Your goal: Set down word for word the lines that begin the entries and run through the line containing "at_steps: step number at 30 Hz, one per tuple". Give nothing further.

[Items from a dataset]
※

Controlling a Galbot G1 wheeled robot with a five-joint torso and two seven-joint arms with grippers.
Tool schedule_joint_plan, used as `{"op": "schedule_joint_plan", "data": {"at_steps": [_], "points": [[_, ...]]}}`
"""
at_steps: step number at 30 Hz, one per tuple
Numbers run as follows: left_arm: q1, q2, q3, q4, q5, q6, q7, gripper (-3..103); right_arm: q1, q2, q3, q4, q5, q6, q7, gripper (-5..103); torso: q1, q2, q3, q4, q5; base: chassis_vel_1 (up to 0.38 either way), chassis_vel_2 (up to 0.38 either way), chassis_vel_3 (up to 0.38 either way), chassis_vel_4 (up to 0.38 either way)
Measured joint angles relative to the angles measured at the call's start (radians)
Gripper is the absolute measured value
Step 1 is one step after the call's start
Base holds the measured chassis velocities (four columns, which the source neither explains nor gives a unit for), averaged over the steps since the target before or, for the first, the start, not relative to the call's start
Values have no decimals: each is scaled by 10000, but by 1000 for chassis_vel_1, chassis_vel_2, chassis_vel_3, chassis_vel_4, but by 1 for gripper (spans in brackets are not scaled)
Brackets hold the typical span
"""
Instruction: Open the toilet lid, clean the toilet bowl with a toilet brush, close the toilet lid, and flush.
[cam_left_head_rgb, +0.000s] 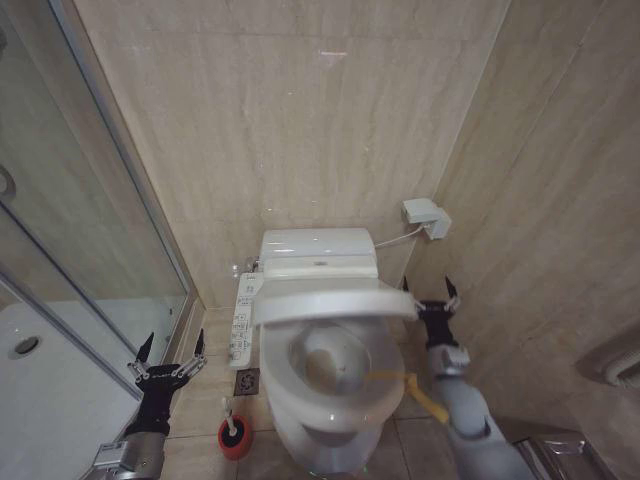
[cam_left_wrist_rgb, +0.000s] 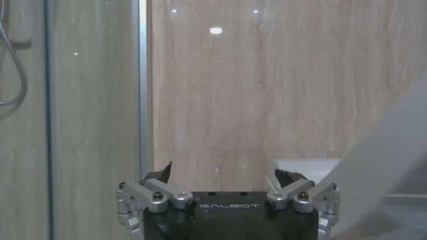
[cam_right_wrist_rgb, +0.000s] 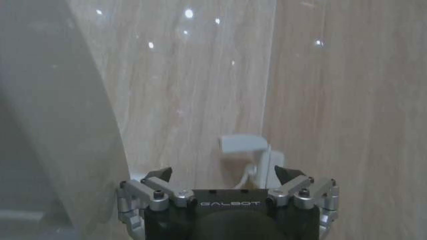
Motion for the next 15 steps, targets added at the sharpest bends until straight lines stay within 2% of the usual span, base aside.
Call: {"op": "schedule_joint_plan", "data": {"at_steps": [6,10,15], "points": [[0,0,0,0,0,0,0,100,-506,418,214,21,-125,540,-18,100,0,0,0,16,2,0,0,0,0],[0,0,0,0,0,0,0,100,-736,548,422,123,-67,492,-28,100,1,0,1,19,3,0,0,0,0],[0,0,0,0,0,0,0,100,-803,373,685,253,96,461,-59,100,1,0,1,17,3,0,0,0,0]]}}
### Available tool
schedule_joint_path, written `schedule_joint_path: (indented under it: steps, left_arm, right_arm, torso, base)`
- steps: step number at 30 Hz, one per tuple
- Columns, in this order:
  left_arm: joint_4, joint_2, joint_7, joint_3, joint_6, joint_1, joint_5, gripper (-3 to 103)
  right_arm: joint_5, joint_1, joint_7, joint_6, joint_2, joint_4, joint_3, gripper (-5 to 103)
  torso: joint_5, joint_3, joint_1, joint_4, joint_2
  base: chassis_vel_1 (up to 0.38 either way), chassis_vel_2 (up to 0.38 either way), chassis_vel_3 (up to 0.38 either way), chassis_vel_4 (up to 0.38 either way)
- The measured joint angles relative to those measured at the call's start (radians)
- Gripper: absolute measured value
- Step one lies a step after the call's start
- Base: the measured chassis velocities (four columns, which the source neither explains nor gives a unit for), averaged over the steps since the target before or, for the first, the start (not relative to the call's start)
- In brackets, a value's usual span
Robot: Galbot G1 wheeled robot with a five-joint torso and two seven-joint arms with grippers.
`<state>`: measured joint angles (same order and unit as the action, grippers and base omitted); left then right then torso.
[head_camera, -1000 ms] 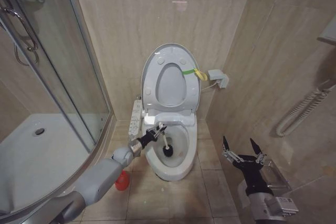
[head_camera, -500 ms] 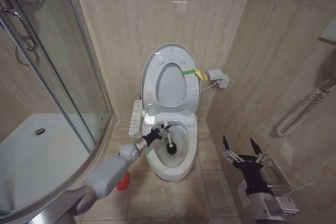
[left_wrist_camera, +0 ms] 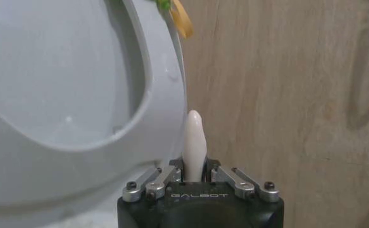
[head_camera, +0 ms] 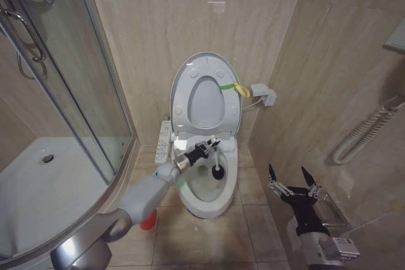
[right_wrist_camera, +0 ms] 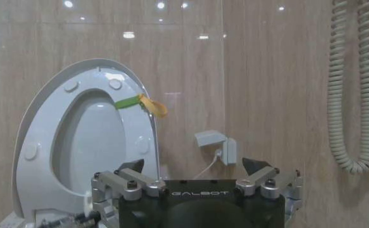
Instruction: Open the toilet lid, clean the toilet bowl with a toilet brush, close the toilet lid, and flush.
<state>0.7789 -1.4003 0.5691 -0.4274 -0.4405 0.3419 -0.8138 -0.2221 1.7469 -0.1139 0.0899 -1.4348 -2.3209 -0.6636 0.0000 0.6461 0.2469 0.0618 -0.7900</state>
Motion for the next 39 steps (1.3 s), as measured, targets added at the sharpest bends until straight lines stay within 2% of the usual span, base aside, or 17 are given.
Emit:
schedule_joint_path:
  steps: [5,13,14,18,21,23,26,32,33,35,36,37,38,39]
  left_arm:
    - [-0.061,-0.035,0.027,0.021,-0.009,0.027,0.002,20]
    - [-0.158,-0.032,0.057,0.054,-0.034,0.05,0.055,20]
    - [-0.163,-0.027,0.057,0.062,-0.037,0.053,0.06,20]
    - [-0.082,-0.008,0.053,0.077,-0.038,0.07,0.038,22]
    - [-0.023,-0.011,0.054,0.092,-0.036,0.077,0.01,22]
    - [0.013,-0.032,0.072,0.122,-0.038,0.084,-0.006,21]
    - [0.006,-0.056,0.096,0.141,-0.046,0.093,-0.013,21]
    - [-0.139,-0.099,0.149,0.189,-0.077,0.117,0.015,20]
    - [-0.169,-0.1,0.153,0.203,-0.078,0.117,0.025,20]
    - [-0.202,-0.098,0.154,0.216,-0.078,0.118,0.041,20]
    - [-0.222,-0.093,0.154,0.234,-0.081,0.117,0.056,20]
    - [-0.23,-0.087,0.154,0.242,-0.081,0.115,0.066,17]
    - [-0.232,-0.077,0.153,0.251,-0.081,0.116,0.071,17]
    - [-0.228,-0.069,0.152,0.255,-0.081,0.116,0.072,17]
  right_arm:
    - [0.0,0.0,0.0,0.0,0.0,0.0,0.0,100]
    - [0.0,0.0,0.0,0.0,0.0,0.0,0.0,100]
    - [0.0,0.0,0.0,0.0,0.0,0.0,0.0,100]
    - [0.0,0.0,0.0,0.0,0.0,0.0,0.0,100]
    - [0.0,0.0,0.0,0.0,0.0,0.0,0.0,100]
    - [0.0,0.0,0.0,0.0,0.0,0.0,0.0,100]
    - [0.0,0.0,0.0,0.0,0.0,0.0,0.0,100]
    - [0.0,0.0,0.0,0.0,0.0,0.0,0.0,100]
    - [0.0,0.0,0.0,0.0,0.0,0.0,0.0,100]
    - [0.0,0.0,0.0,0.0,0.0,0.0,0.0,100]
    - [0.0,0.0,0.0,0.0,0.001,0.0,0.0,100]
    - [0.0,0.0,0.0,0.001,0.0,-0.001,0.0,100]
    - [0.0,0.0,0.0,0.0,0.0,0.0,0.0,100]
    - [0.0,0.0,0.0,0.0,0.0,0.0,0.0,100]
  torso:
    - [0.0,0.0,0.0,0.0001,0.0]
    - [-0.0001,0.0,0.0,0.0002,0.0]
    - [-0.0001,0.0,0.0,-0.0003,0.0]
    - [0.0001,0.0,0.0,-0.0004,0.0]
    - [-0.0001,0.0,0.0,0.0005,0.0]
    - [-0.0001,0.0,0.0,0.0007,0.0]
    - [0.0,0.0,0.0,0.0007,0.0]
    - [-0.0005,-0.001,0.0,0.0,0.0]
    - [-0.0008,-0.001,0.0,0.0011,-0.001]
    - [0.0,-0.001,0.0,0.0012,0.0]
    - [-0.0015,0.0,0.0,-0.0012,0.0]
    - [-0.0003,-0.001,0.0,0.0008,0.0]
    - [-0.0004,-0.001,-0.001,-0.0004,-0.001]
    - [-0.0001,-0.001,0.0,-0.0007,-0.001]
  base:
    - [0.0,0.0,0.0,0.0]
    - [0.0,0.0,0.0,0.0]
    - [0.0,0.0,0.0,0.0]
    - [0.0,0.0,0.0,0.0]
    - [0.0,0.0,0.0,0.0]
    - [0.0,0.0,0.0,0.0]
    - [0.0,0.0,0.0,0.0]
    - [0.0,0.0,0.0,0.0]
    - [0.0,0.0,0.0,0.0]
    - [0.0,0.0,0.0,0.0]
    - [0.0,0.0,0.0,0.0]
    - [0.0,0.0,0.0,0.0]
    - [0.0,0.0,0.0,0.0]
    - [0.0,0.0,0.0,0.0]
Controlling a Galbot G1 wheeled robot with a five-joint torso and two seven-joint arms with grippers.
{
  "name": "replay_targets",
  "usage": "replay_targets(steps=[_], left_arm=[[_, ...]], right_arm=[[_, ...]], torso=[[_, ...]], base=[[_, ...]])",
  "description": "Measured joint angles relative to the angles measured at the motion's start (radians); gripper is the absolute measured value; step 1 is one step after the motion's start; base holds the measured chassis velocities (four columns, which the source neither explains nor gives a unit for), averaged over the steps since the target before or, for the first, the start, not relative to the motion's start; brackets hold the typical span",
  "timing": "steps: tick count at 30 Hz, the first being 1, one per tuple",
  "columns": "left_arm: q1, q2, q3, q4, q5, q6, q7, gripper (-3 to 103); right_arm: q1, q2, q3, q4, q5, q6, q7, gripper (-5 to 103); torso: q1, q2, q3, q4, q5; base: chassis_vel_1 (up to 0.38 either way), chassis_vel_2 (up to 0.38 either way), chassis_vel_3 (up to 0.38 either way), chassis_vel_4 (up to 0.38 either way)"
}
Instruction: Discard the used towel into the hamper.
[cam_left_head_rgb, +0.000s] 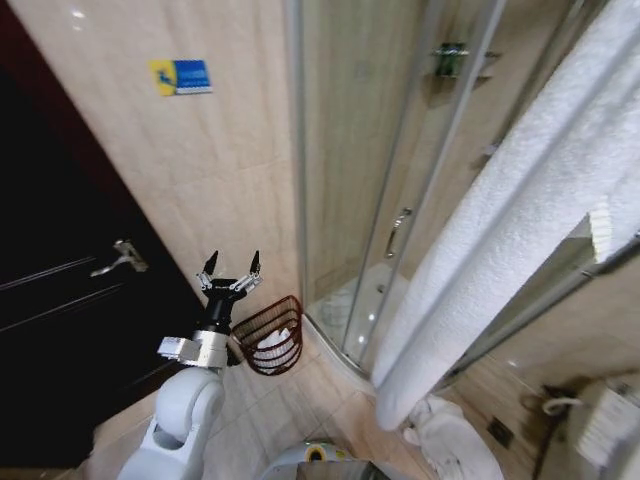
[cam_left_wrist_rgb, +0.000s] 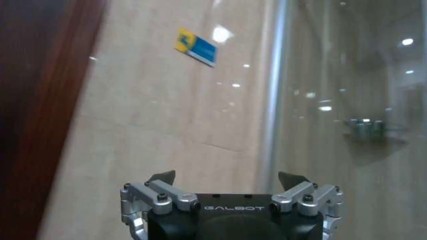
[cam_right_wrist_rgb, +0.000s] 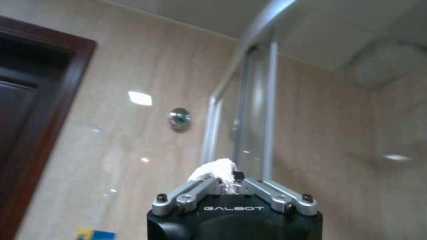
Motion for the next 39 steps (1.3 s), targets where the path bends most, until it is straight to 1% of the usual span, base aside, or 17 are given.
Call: replay_targets(steps=[3, 7, 9, 13, 17, 18, 20, 39], left_arm=[[0.001, -0.001, 0.001, 0.0, 0.002, 0.0, 0.0, 100], [0.004, -0.002, 0.002, 0.0, 0.005, -0.001, 0.001, 100], [0.005, -0.002, 0.005, 0.001, 0.007, -0.008, 0.001, 100], [0.005, -0.003, 0.006, 0.003, 0.009, -0.014, 0.0, 100], [0.005, -0.003, 0.007, 0.004, 0.009, -0.015, 0.0, 100], [0.005, -0.003, 0.007, 0.004, 0.009, -0.016, 0.0, 100], [0.005, -0.003, 0.007, 0.004, 0.009, -0.016, 0.0, 100], [0.005, -0.003, 0.007, 0.005, 0.009, -0.016, -0.001, 100]], right_arm=[[0.0, -0.002, 0.003, 0.0, 0.001, -0.001, 0.0, 2], [0.0, -0.006, 0.002, -0.007, 0.001, -0.001, 0.0, 2], [0.004, -0.022, -0.006, -0.024, -0.005, 0.001, -0.002, 2], [0.006, -0.031, -0.012, -0.031, -0.011, 0.004, -0.002, 2], [0.006, -0.032, -0.014, -0.032, -0.012, 0.004, -0.003, 2], [0.006, -0.032, -0.014, -0.032, -0.012, 0.004, -0.003, 2], [0.006, -0.032, -0.014, -0.032, -0.013, 0.004, -0.003, 2], [0.006, -0.031, -0.015, -0.032, -0.014, 0.005, -0.004, 2]], torso=[[0.0, 0.0, 0.0, 0.0004, 0.0002], [0.0, -0.001, 0.0, 0.0002, 0.0002], [0.0, -0.001, 0.0, -0.0001, 0.0003], [0.0, -0.001, 0.0, 0.0007, 0.0001], [0.0, -0.001, 0.0, 0.0006, 0.0002], [0.0, -0.001, -0.001, 0.0, 0.0002], [-0.001, -0.001, -0.001, -0.0002, 0.0002], [-0.001, -0.002, -0.001, 0.0001, 0.0003]], base=[[0.14, 0.137, 0.134, 0.132], [0.107, 0.139, 0.124, 0.116], [0.12, 0.133, 0.129, 0.125], [0.12, 0.12, 0.107, 0.121], [0.063, 0.076, 0.06, 0.072], [0.0, 0.0, 0.0, 0.0], [0.0, 0.0, 0.0, 0.0], [0.0, 0.0, 0.0, 0.0]])
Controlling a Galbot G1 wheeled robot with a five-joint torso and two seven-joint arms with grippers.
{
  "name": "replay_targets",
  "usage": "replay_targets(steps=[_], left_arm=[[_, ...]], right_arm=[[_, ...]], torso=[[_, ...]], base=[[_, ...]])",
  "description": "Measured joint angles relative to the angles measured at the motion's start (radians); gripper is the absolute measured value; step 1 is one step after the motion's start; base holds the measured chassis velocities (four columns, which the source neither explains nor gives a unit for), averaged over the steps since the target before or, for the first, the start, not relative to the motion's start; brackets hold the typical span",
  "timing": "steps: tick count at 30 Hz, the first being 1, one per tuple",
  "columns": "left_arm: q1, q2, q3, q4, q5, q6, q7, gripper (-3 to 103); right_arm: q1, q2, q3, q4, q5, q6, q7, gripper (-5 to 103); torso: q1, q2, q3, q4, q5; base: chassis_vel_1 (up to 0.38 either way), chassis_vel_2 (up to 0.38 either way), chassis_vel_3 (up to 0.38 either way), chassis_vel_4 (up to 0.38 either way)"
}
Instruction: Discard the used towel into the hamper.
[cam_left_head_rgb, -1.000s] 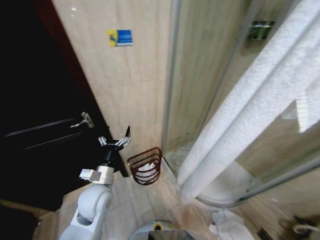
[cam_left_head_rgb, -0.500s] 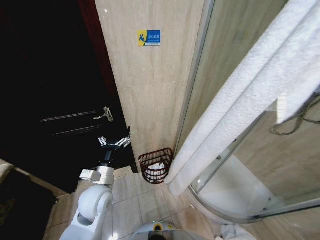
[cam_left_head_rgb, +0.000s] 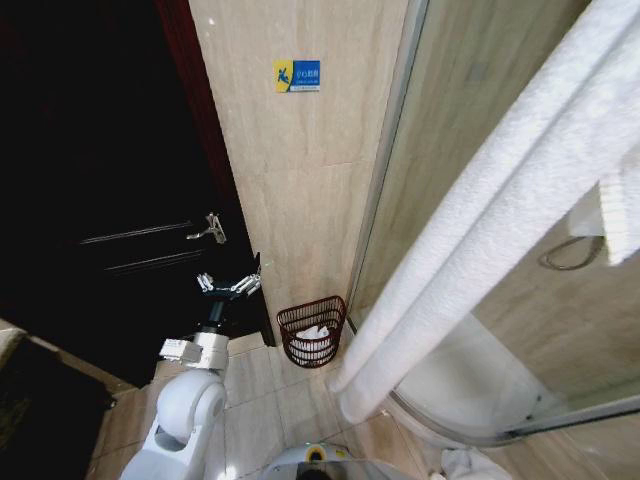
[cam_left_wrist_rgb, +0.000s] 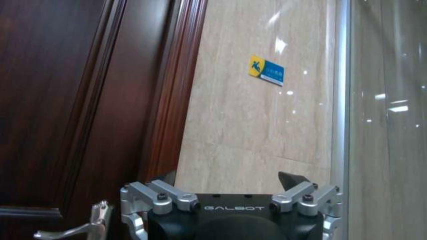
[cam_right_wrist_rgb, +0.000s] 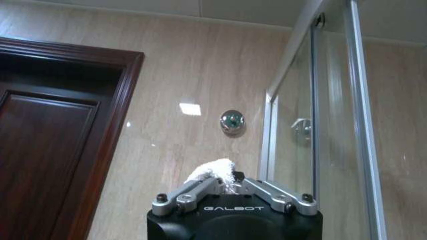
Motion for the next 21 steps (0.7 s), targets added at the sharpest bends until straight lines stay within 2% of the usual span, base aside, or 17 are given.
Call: replay_targets(steps=[21], left_arm=[[0.0, 0.0, 0.0, 0.0, 0.0, 0.0, 0.0, 100]], right_arm=[[0.0, 0.0, 0.0, 0.0, 0.0, 0.0, 0.0, 2]], torso=[[0.0, 0.0, 0.0, 0.0, -0.0001]], base=[[0.0, 0.0, 0.0, 0.0]])
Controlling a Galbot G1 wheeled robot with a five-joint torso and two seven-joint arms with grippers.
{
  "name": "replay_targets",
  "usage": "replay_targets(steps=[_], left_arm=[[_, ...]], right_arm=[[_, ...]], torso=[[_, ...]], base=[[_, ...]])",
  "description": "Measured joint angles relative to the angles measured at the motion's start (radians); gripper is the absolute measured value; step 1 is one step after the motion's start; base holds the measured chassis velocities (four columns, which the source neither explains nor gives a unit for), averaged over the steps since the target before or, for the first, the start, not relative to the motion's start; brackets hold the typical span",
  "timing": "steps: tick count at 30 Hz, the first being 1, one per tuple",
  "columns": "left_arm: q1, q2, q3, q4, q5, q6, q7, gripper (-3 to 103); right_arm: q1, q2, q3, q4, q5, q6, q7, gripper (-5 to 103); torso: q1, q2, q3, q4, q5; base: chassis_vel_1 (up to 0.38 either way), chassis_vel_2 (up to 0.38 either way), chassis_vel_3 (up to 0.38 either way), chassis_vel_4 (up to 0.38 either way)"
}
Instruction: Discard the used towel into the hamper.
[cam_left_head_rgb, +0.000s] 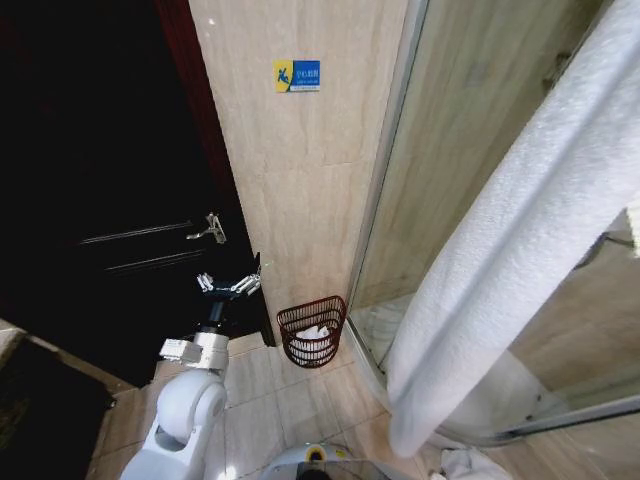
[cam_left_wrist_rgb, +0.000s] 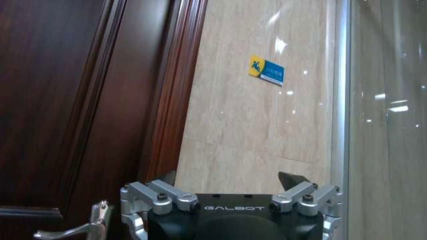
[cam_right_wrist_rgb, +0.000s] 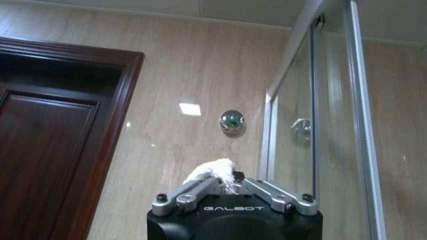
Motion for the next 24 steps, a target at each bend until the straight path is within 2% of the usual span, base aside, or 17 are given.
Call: replay_targets(steps=[24], left_arm=[[0.0, 0.0, 0.0, 0.0, 0.0, 0.0, 0.0, 100]], right_arm=[[0.0, 0.0, 0.0, 0.0, 0.0, 0.0, 0.0, 2]], torso=[[0.0, 0.0, 0.0, 0.0, 0.0]], base=[[0.0, 0.0, 0.0, 0.0]])
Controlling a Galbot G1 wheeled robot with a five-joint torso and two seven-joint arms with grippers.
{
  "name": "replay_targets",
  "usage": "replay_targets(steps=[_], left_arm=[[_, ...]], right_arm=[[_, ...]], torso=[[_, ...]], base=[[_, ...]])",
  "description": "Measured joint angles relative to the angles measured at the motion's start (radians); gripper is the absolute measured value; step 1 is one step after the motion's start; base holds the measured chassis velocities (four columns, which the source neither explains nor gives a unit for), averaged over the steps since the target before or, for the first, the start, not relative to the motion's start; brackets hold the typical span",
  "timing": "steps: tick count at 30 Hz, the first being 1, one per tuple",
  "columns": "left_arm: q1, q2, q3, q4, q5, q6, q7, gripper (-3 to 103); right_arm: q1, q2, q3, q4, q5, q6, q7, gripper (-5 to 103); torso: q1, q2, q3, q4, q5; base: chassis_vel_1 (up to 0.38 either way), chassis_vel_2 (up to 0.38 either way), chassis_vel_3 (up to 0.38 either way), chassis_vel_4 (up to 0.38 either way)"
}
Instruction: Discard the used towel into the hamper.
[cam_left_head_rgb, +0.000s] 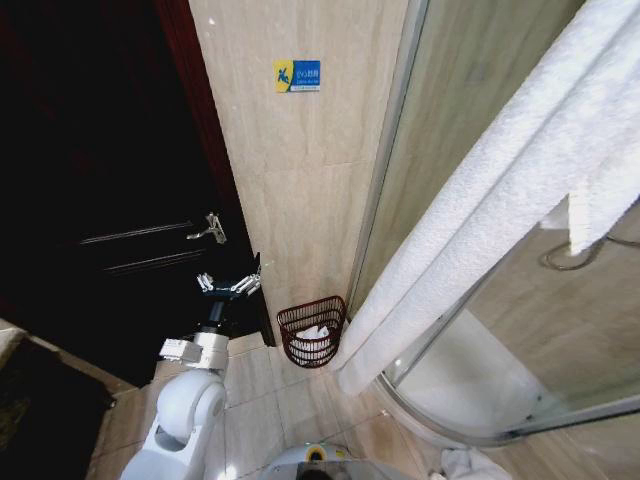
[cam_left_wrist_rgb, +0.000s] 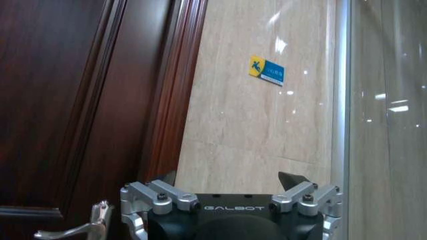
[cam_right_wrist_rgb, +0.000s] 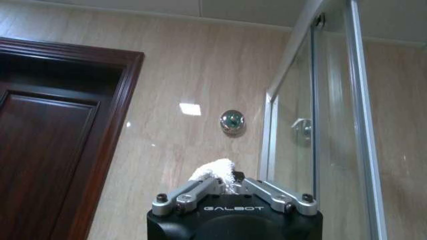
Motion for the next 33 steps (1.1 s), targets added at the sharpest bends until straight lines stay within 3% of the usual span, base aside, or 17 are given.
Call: replay_targets(steps=[33], left_arm=[[0.0, 0.0, 0.0, 0.0, 0.0, 0.0, 0.0, 100]], right_arm=[[0.0, 0.0, 0.0, 0.0, 0.0, 0.0, 0.0, 2]], torso=[[0.0, 0.0, 0.0, -0.0001, 0.0]], base=[[0.0, 0.0, 0.0, 0.0]])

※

Task response:
Controlling a Galbot G1 wheeled robot with a five-joint torso and two seven-joint arms with grippers.
Tool schedule_joint_plan, used as `{"op": "schedule_joint_plan", "data": {"at_steps": [_], "points": [[_, ...]]}}`
"""
at_steps: step number at 30 Hz, one per tuple

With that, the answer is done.